PROMPT » Copy each line from the records below in which the word "with" is found.

- - -

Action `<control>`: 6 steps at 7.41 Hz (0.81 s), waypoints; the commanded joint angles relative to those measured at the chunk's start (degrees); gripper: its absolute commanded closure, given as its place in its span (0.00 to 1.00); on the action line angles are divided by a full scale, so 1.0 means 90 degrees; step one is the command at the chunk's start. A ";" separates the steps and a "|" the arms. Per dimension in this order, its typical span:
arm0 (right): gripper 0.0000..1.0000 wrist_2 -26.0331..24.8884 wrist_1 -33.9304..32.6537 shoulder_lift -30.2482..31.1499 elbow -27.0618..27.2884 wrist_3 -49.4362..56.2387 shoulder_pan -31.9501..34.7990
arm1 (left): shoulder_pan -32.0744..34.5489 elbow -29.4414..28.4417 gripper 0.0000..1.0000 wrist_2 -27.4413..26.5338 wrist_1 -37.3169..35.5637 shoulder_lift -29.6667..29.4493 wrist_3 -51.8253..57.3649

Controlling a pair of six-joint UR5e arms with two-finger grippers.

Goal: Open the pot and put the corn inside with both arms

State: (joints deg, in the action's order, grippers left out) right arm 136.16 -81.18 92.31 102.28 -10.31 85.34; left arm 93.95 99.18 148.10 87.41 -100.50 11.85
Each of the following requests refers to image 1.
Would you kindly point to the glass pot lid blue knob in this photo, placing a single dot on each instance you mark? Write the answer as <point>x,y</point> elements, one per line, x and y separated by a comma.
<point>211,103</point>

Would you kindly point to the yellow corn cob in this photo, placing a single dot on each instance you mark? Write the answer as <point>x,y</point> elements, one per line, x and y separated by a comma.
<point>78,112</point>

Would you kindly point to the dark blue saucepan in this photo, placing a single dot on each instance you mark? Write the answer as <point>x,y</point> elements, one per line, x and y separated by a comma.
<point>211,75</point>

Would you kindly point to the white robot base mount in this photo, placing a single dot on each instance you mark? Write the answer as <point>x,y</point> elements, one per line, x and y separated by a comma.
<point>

- - -

THE COMPLETED TASK »
Controlling a pair of six-joint UR5e arms with two-finger grippers.
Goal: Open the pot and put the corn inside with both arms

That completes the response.